Disney’s New 3D Printed Robot is Capable of Human-like Gaze Behavior

In-house researchers have developed a new 3D printed Disney robot (yes, Disney has an amazing research department in AI, robotics, graphic animation, and animation electronics), mainly using 3D printing to achieve human-computer interaction realistic sight (they don’t need to officially declare it, but obviously the robot’s face and some internal parts are humanoid audiovisual-anime-busts.

Previous work to check the mutual gaze between robots and humans focused on technical implementation. This new research proposes a general architecture that not only attempts to create gaze interaction from a technical point of view, but also seeks to achieve the fidelity and credibility of action through the lens of character animation. Researchers try to create an interaction to show the illusion of life.

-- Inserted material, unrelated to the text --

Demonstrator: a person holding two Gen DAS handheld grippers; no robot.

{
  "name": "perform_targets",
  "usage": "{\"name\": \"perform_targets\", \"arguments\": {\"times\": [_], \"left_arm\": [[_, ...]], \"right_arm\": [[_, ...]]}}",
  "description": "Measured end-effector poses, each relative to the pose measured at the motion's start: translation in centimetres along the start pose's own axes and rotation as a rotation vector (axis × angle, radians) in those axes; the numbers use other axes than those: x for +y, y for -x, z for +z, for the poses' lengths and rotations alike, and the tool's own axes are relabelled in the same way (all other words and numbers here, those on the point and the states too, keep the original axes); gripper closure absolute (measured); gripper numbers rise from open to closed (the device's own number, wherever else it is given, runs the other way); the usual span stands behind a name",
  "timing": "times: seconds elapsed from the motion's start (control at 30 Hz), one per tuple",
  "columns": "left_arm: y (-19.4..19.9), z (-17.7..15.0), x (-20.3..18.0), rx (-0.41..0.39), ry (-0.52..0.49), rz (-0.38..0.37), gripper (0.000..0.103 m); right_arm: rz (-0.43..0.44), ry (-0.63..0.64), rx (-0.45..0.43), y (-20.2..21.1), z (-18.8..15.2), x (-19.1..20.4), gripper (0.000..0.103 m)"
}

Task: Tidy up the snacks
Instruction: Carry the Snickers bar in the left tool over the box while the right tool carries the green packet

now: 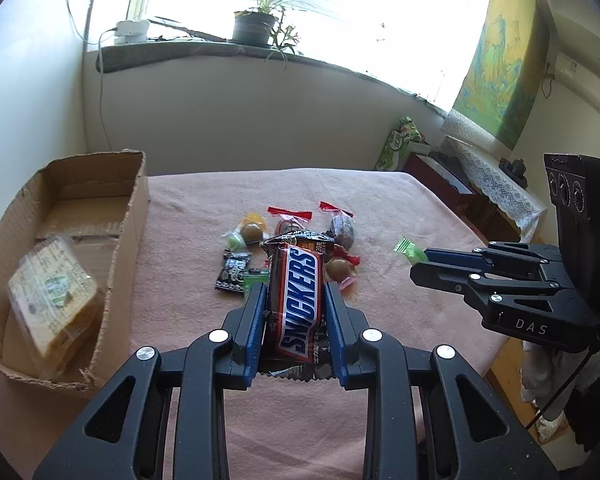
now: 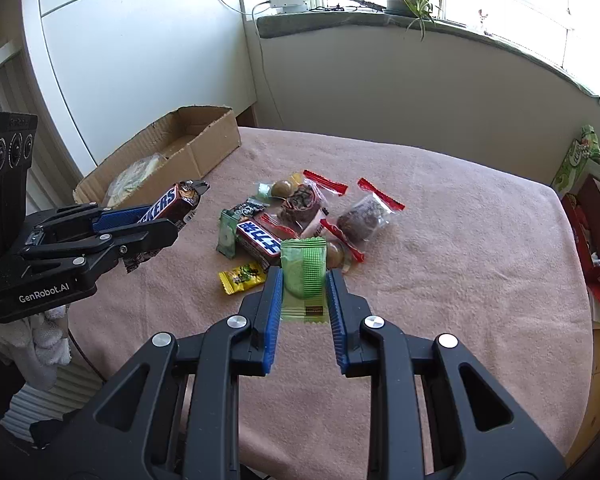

Therefore, a complete system is described that perceives people in the environment, recognizes people of interest-based on salient actions, selects appropriate gaze behavior, and performs high-fidelity actions in response to stimuli. The team used mechanisms that mimic motion and attention behavior, which are similar to those observed in biological systems, including differences in attention habits, saccades, and actuator motion bandwidth.

In addition, the inclusive architecture allows the layering of simple movements to create increasingly complex behaviors that can be interactive and realistic responses to significant stimuli in the environment by including lower-level behaviors. The result of the system is an interactive human-computer, capable of human-like gaze behavior.